*** Records for this exercise

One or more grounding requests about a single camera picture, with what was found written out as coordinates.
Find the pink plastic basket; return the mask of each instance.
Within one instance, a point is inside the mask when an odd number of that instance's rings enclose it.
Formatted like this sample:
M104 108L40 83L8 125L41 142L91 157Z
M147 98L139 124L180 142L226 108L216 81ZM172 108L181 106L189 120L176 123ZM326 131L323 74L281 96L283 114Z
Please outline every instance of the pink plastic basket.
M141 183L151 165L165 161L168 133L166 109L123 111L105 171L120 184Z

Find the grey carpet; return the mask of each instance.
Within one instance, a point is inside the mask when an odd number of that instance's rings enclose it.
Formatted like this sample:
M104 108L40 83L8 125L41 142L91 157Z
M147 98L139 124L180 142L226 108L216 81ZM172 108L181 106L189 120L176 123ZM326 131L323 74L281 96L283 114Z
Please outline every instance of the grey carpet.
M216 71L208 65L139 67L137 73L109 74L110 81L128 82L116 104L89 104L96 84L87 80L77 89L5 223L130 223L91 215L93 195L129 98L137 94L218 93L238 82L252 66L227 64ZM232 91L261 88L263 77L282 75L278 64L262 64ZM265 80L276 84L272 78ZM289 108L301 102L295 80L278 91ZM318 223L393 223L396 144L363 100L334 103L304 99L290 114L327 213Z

******

Repeat the data in full, matching each line exactly.

One or more grounding requests about a single camera picture, with what was found written out as coordinates.
Find the pink plastic basket; return the mask of each instance.
Within one instance, a point is inside the mask when an odd number of that instance's rings enclose it.
Formatted like this sample:
M104 108L40 83L8 125L41 142L91 157Z
M147 98L139 124L180 142L226 108L216 81ZM172 108L181 106L189 120L176 123ZM326 131L323 74L281 96L283 114Z
Please outline every instance of the pink plastic basket.
M141 183L151 165L165 161L168 133L166 109L123 111L105 171L120 184Z

Find the grey carpet; return the mask of each instance.
Within one instance, a point is inside the mask when an odd number of that instance's rings enclose it.
Formatted like this sample:
M104 108L40 83L8 125L41 142L91 157Z
M147 98L139 124L180 142L226 108L216 81ZM172 108L181 106L189 120L176 123ZM326 131L323 74L281 96L283 114Z
Please outline every instance of the grey carpet.
M216 71L208 65L139 67L137 73L109 74L110 81L128 82L116 104L89 104L96 84L87 80L77 89L5 223L130 223L91 215L93 195L129 98L137 94L218 93L238 82L252 66L227 64ZM232 91L261 88L263 77L282 75L278 64L262 64ZM265 80L276 84L272 78ZM289 108L301 102L295 80L278 91ZM318 223L393 223L396 144L363 100L334 103L304 99L290 114L327 213Z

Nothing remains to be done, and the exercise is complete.